* THE TASK *
Only the lines from the one with "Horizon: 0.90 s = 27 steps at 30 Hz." to the end of the listing below should be set down, exactly as written and without any pictures.

* DATASET EXTRACT *

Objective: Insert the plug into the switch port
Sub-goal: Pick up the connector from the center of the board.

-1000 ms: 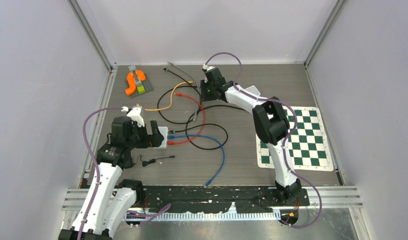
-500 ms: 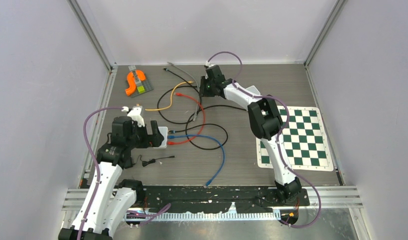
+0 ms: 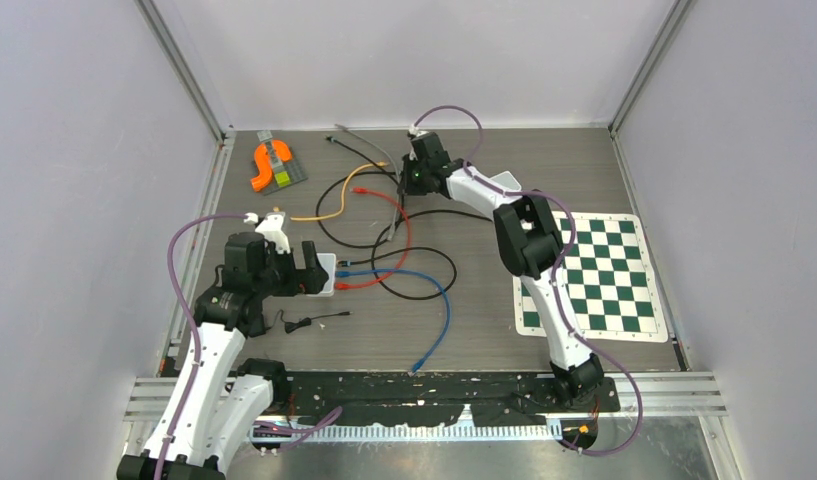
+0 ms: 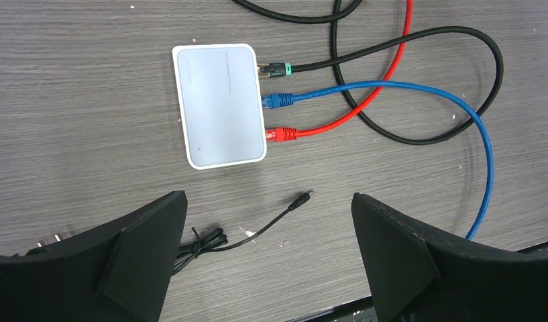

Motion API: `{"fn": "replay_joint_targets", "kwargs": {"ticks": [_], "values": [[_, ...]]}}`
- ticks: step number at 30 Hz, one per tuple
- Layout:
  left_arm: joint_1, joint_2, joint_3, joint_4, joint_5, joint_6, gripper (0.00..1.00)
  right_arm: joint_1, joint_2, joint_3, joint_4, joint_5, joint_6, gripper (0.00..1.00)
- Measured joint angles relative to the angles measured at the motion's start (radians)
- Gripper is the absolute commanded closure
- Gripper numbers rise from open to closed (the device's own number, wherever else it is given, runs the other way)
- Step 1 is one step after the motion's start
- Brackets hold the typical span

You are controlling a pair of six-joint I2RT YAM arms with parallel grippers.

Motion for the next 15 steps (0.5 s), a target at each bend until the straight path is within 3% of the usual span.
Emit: {"fn": "replay_joint_targets", "kwargs": {"ticks": [15], "values": [[0.000,-0.002,0.000,0.000,-0.002,0.002,0.03,-0.016,-0.431,-0.190,0.155,0.034,-0.135,0.95]]}}
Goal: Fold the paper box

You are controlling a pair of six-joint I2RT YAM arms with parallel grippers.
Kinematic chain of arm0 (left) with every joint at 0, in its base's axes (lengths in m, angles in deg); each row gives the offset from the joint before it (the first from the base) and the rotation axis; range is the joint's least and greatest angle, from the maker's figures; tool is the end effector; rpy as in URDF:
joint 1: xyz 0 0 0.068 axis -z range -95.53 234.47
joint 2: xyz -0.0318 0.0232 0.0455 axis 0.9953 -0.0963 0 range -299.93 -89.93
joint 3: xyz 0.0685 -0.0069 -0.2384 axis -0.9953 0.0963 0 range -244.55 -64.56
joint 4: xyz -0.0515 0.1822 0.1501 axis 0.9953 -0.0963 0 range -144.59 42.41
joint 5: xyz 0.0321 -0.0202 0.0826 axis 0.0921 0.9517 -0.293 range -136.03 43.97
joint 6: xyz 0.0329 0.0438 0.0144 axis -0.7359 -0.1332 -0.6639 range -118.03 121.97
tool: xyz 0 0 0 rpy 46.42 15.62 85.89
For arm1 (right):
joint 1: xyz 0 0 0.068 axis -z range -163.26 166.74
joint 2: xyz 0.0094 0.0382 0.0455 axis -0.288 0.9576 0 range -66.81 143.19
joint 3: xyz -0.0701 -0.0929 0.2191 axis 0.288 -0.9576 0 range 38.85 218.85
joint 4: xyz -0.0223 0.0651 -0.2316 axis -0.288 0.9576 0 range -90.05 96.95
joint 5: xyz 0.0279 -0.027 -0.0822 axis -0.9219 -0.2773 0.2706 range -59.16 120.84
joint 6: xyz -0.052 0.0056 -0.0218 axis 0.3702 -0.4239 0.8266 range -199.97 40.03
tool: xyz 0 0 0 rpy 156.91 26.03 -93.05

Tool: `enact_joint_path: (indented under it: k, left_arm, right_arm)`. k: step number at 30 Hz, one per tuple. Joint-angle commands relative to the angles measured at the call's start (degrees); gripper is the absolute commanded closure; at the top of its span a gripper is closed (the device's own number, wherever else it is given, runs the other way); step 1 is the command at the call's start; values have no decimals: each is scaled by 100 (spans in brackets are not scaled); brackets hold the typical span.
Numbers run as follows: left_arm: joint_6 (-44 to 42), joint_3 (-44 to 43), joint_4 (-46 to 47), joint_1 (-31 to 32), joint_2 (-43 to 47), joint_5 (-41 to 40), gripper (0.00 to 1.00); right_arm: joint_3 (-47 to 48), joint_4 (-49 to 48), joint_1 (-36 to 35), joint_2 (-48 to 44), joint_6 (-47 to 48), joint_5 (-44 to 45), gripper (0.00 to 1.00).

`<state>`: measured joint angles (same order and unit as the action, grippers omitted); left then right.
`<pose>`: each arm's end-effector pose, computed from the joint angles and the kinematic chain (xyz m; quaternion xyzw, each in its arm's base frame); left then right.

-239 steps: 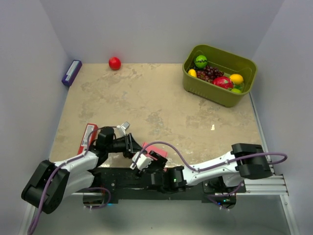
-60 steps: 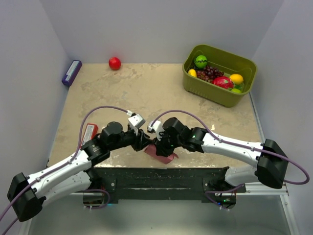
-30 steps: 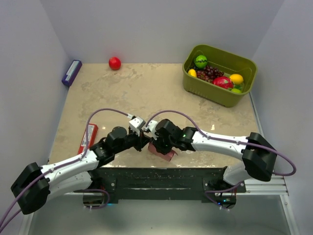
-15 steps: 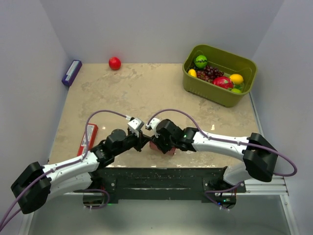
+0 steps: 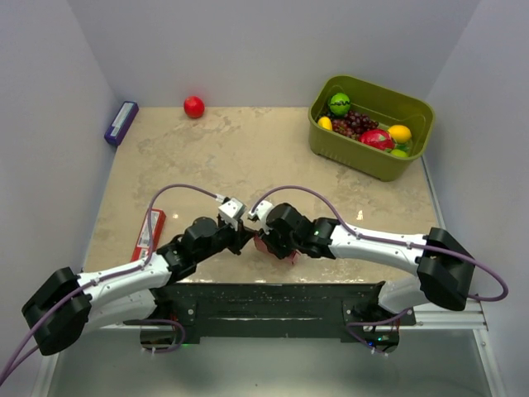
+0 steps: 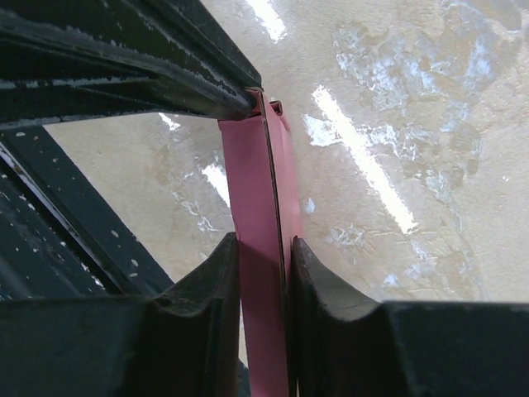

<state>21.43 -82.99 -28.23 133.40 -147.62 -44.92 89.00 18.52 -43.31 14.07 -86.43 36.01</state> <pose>0.1377 -0.1593 0.1812 0.2135 0.7903 -0.3293 0.4706 0.1425 0.2401 0.2001 -0.4082 0.8431 0.1551 0.3138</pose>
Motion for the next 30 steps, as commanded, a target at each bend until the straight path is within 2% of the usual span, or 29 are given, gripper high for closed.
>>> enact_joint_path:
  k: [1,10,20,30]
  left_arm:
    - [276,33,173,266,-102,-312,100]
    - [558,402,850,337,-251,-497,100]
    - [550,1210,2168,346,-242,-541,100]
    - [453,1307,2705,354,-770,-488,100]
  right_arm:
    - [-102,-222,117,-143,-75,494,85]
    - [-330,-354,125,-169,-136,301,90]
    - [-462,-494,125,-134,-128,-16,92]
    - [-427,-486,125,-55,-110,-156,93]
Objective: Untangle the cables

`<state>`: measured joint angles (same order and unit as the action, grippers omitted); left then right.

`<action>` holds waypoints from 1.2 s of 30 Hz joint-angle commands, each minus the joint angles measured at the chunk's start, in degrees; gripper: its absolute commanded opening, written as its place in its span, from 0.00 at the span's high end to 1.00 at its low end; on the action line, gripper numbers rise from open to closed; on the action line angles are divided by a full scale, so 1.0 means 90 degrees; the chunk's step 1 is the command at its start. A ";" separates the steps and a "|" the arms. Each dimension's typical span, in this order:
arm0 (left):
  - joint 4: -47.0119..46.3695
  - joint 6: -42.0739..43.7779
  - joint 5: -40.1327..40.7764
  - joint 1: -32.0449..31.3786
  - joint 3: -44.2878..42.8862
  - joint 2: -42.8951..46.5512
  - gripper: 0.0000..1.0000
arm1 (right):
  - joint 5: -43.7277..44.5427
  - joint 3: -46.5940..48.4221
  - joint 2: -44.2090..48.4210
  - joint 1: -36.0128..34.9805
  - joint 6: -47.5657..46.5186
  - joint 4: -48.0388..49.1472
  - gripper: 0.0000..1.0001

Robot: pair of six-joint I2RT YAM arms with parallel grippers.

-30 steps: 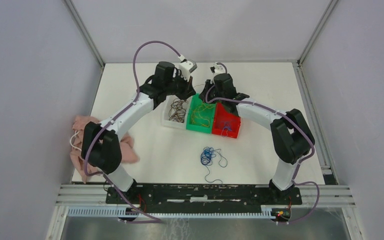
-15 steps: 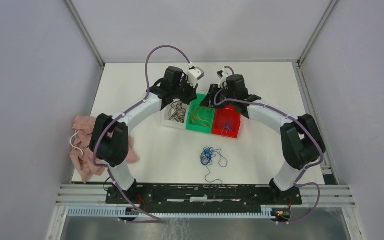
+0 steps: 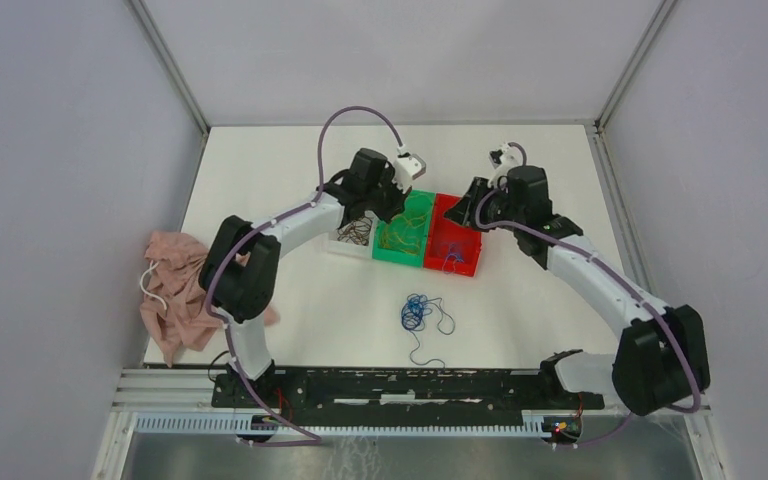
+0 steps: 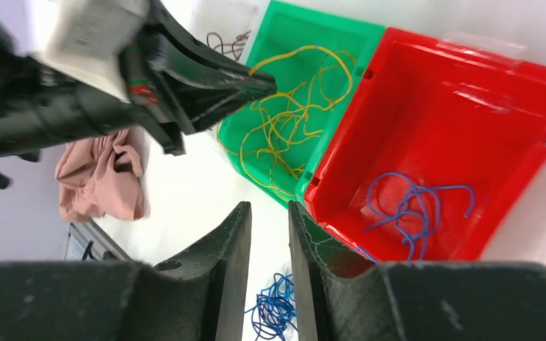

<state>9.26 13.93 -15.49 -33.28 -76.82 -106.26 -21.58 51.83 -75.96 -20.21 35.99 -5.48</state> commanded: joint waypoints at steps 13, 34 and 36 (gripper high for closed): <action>-0.0858 0.1372 0.0986 -0.0478 0.0178 -0.0863 0.97 | 0.0886 -0.0160 0.1186 0.0213 -0.0290 -0.0650 0.69; 0.0163 0.0878 -0.0469 -0.0347 -0.0609 -0.0557 0.58 | 0.0837 -0.0232 0.0950 0.0215 -0.0241 -0.0373 0.64; 0.0654 0.0976 -0.0684 -0.0336 -0.0941 -0.0515 0.51 | 0.0790 -0.0281 0.0940 0.0222 -0.0221 -0.0283 0.64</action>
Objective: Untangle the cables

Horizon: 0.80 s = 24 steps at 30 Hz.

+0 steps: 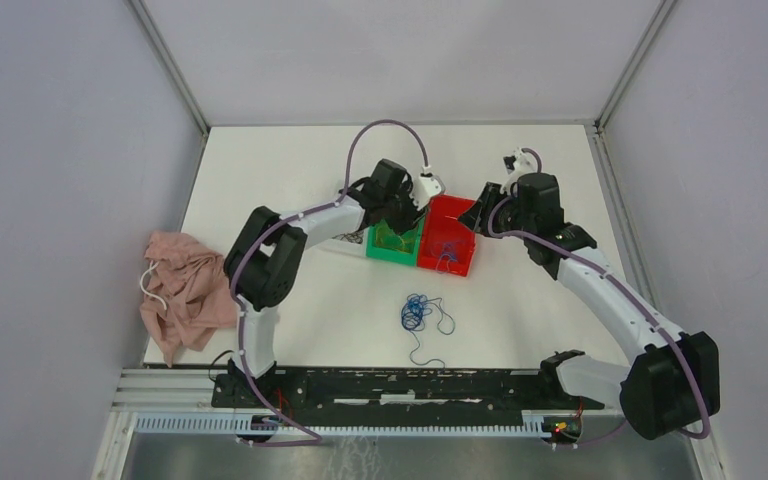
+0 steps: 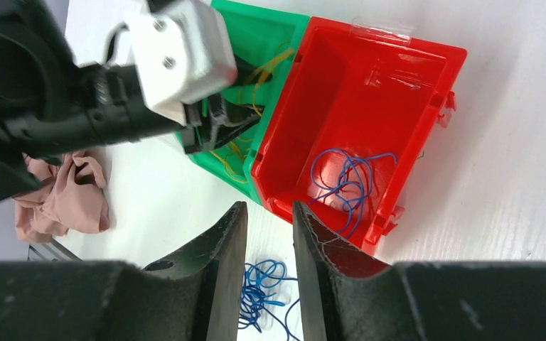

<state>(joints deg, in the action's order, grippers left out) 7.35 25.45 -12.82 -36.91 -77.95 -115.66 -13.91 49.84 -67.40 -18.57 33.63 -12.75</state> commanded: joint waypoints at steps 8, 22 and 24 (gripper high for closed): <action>0.1734 0.0273 -0.0939 0.0198 -0.1399 0.0812 0.38 | -0.0068 -0.0190 -0.0023 0.0022 -0.0003 0.0636 0.64; 0.2114 0.0798 -0.0475 0.0235 -0.1411 0.0829 0.00 | -0.0177 0.0051 -0.0596 -0.0464 0.0131 0.0956 0.65; 0.2290 0.0822 -0.0711 0.0303 -0.1488 0.0848 0.01 | -0.0240 0.0094 -0.0733 -0.0493 0.0206 0.1056 0.65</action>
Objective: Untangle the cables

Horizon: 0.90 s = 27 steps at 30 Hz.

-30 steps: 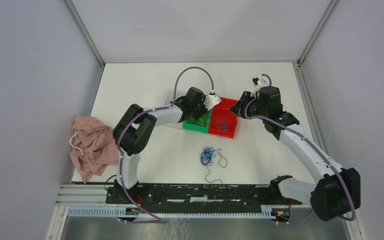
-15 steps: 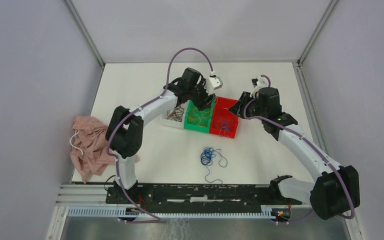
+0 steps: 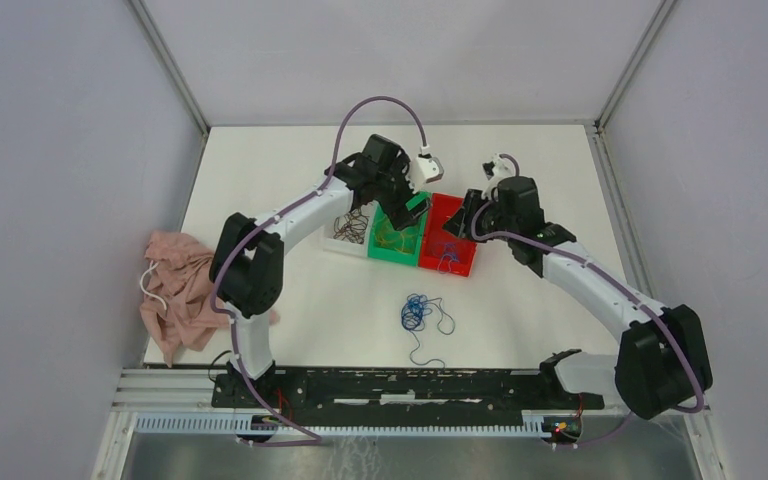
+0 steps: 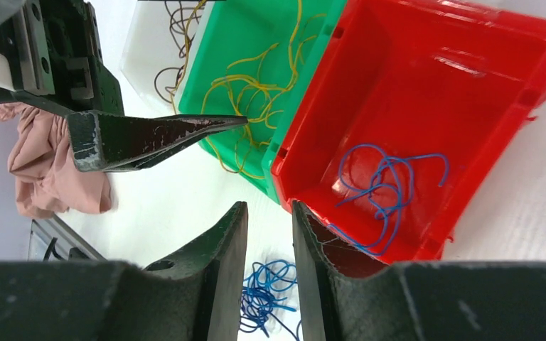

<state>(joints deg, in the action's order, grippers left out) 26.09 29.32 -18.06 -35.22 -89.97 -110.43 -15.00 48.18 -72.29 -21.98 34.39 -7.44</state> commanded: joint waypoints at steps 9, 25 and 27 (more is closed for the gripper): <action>0.1486 0.0657 -0.1406 0.0639 -0.0948 0.0285 0.01 | -0.0659 0.0960 -0.1215 -0.0107 0.0624 0.0985 0.65; 0.1528 -0.0599 -0.2428 0.1896 -0.1818 0.0493 0.01 | -0.0883 0.2331 -0.2461 -0.0850 -0.0055 0.0236 0.71; 0.1484 -0.0607 -0.2394 0.2089 -0.1666 0.0647 0.01 | -0.0948 0.2317 -0.2413 -0.1036 -0.0411 -0.0111 0.74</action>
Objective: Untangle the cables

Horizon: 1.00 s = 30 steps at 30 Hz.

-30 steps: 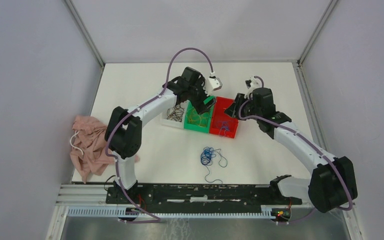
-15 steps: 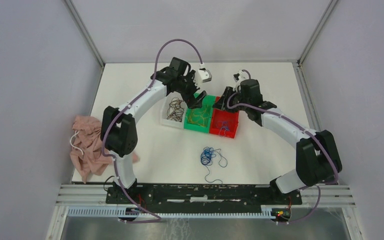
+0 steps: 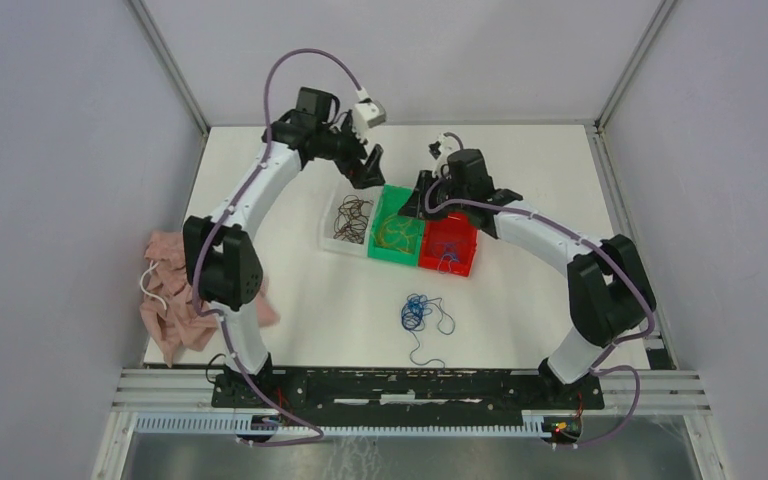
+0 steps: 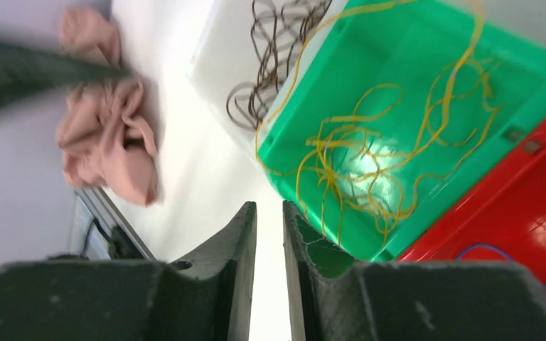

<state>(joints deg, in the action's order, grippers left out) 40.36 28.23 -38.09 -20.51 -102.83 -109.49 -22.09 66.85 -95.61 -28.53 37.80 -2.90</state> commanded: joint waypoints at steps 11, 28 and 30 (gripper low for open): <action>-0.0629 -0.0719 -0.0149 0.1253 0.0835 0.1312 0.01 | 0.0318 0.1848 -0.1229 -0.0618 -0.2079 -0.2824 0.95; -0.1155 -0.0948 -0.0448 0.1641 0.1374 0.1801 0.01 | 0.2049 0.3202 -0.2702 -0.0790 -0.2478 -0.3136 1.00; -0.1160 -0.0948 -0.0490 0.1724 0.1387 0.1821 0.01 | 0.2237 0.3121 -0.2737 -0.0870 -0.2530 -0.3060 1.00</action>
<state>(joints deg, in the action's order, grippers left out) 32.38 21.91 -39.75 -6.31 -90.54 -95.83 -6.85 93.69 -119.15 -34.85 16.47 -32.77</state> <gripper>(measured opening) 0.993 0.011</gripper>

* RESPONSE BOX *
Horizon: 0.90 s = 27 steps at 30 Hz.

-30 steps: 
-15 steps: 
+0 steps: 
+0 steps: 

<state>(joints deg, in the action's order, grippers left out) 26.09 29.32 -18.06 -35.22 -89.97 -110.43 -15.00 48.18 -72.29 -21.98 34.39 -7.44</state> commanded: joint waypoints at steps 9, 25 and 27 (more is closed for the gripper): <action>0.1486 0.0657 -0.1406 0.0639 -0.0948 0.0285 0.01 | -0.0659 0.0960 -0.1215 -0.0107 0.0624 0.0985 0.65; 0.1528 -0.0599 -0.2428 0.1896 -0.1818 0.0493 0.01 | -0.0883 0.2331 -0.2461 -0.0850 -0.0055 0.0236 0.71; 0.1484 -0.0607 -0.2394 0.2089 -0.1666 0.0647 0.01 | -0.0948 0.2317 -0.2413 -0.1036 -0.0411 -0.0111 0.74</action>
Objective: Untangle the cables

Horizon: 1.00 s = 30 steps at 30 Hz.

-30 steps: 
-15 steps: 
+0 steps: 
+0 steps: 

<state>(joints deg, in the action's order, grippers left out) 40.36 28.23 -38.09 -20.51 -102.83 -109.49 -22.09 66.85 -95.61 -28.53 37.80 -2.90</state> commanded: joint waypoints at steps 11, 28 and 30 (gripper low for open): <action>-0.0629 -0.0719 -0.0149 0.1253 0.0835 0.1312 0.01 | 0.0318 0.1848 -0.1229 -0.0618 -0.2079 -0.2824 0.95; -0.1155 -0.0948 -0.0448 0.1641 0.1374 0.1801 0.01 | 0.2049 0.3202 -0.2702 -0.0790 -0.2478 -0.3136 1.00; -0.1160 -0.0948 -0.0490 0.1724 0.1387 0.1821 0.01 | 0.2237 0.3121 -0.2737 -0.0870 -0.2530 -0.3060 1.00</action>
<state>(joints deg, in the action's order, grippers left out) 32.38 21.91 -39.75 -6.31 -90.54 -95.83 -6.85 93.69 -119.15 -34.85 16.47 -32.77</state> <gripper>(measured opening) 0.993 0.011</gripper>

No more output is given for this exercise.